Résonance médiatique et suites
Il faudra alors une heure pour que le calme ne soit rétabli sur le terrain… mais seulement parce que les affrontements se prolongent à l’extérieur de Kenilworth Road. Voitures incendiées, vitres brisées, habitations prises pour cible: les dégâts sont considérables. On dénombre aussi de nombreux blessés et une trentaine d’interpellations. Des médias évoquent même la présence de hooligans de Chelsea dans le lot. Dans son récit du match, le Guardian évoque “une soirée où le football est mort à petit feu, les deux équipes étant manifestement intimidées par l’atmosphère explosive“. David Pleat, alors coach de Luton Town, se dit encore dans l’incapacité de parler football tant l’émeute a pris le dessus.

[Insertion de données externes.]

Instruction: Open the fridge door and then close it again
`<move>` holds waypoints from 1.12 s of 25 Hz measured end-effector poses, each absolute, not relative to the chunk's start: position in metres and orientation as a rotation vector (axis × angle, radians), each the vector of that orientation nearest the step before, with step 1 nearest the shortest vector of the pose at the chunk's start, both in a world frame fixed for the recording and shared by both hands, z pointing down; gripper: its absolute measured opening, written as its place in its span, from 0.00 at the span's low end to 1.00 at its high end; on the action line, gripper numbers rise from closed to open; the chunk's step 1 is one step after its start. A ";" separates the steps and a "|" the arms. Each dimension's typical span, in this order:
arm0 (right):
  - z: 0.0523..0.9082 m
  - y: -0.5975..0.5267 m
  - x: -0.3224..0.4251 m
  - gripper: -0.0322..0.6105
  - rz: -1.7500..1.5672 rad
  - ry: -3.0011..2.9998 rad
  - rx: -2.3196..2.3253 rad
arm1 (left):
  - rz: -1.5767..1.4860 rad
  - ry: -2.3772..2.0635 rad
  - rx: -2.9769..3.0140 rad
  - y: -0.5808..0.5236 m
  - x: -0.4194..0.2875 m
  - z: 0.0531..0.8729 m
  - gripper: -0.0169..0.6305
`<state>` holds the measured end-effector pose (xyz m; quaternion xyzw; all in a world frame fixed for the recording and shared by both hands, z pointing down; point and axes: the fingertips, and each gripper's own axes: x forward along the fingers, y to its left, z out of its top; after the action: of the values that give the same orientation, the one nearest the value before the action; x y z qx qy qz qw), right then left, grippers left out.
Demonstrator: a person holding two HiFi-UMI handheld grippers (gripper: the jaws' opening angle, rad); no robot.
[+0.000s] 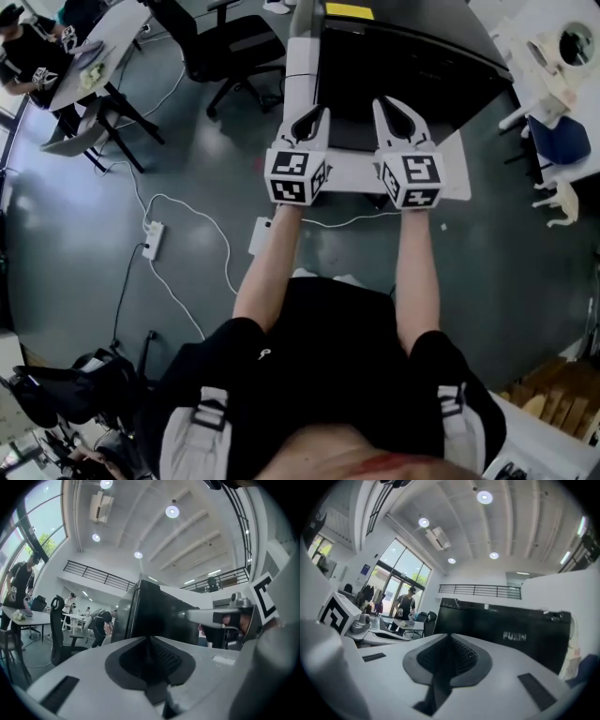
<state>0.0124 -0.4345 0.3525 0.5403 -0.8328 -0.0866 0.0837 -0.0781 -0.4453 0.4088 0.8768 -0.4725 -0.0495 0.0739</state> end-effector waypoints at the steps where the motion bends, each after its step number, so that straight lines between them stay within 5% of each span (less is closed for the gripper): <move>1: 0.343 -0.442 0.008 0.04 -0.317 -2.463 1.562 | -0.150 -1.409 2.648 -0.453 -0.076 0.406 0.05; 11: 0.283 -0.489 -0.022 0.22 -0.800 -2.097 1.223 | -0.037 -1.237 2.812 -0.510 -0.063 0.409 0.30; 28: 0.292 -0.502 -0.025 0.19 -0.890 -1.921 0.950 | -0.058 -1.087 2.878 -0.521 -0.060 0.407 0.33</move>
<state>-0.0248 -0.5019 0.2924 0.3753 -0.7590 -0.3517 0.3993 -0.0603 -0.5214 0.4074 0.9348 -0.3531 -0.0190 0.0322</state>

Le lendemain du match, alors que l’Angleterre était en position de favorite pour accueillir le Championnat d’Europe de 1988, elle verra la RFA lui chiper l’attribution. Pour Bert Millichip, président de la Football Association, le hooliganisme est responsable de ce revers. “Les scènes qui se sont déroulées à Luton sont les plus honteuses que j’ai vu – et j’en ai vu beaucoup“, déclare-t-il. David Evans, président du club de Luton, optera pour une solution plus brutale et décidé d’interdire l’accès aux supporters adverses pour la saison suivante, en 1985/86. Thatcherien convaincu, briguant un siège de député, il a joué l’éclaireur de la politique répressive. “Je n’étais pas d’accord, mais il n’y a pas eu de discussion, ni de débat“, racontera plus tard Pleat.
La séquence dramatique du printemps 1985 verra le hooliganisme être abordé comme un “ennemi intérieur”. Après le Heysel, les clubs anglais seront exclus de toute compétition européenne pour cinq années, laissant les mains libres à l’administration Thatcher. Parmi les propositions envisagées par le “cabinet de guerre” et la FA – vidéosurveillance, renforcement des prérogatives policières à l’intérieur des stades, etc – certaines façonnent aujourd’hui l’architecture sécuritaire du football moderne et sont complètement intégrées par une grande majorité des supporters. Le Public Order Act de 1986 instaurera les interdictions de stade, mesure pénale largement reprise dans les autres pays.